- [Your goal] Output only the lines that run from the one with "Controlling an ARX" to the final line of the material, exactly as they are written.

- [Supplied material]
*** Block opens ***

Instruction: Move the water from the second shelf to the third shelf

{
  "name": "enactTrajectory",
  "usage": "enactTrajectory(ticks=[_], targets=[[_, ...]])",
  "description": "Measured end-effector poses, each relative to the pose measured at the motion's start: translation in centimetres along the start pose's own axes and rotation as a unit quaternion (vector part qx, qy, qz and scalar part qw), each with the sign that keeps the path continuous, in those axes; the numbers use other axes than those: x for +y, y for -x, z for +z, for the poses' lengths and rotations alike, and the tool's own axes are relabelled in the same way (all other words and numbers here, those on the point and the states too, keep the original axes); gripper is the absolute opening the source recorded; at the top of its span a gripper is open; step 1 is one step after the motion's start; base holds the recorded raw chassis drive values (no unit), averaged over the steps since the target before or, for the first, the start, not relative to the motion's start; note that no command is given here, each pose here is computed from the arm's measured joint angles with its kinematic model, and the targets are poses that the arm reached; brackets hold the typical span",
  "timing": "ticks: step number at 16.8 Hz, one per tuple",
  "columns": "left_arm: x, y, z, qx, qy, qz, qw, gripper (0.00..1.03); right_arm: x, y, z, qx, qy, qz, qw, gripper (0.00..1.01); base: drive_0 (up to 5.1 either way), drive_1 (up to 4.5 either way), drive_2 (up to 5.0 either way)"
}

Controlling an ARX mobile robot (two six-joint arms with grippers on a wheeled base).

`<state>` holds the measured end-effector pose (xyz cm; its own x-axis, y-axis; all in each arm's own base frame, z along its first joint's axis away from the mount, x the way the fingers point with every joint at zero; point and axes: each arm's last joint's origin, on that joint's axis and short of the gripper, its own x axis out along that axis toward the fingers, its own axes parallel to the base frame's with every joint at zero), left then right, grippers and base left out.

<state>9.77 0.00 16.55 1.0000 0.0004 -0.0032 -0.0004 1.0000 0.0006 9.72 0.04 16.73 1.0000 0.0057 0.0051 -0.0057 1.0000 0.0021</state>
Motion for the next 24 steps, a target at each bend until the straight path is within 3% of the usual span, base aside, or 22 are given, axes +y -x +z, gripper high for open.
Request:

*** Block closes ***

- [Written solution]
Controlling an ARX mobile robot (two six-joint arms with grippers on a wheeled base).

`<state>` holds the measured end-effector pose (xyz cm; its own x-axis, y-axis; all in each arm's own base frame, z along its first joint's axis away from the mount, x the way the fingers point with every joint at zero; point and axes: each arm's last joint's origin, on that joint's axis and short of the gripper, its own x axis out along that axis toward the fingers, its own axes parallel to the base frame's with every joint at zero), left then right, grippers and base left out.

<state>9.77 0.00 16.55 1.0000 0.0004 -0.0032 -0.0004 1.0000 0.0006 9.72 0.04 16.73 1.0000 0.0057 0.0051 -0.0057 1.0000 0.0021</state>
Motion for the next 24 steps, a target at each bend until the straight path is within 3% of the usual span, base aside, or 22 are given, axes +y -x +z, gripper high for open.
Request:

The answer contains nothing more.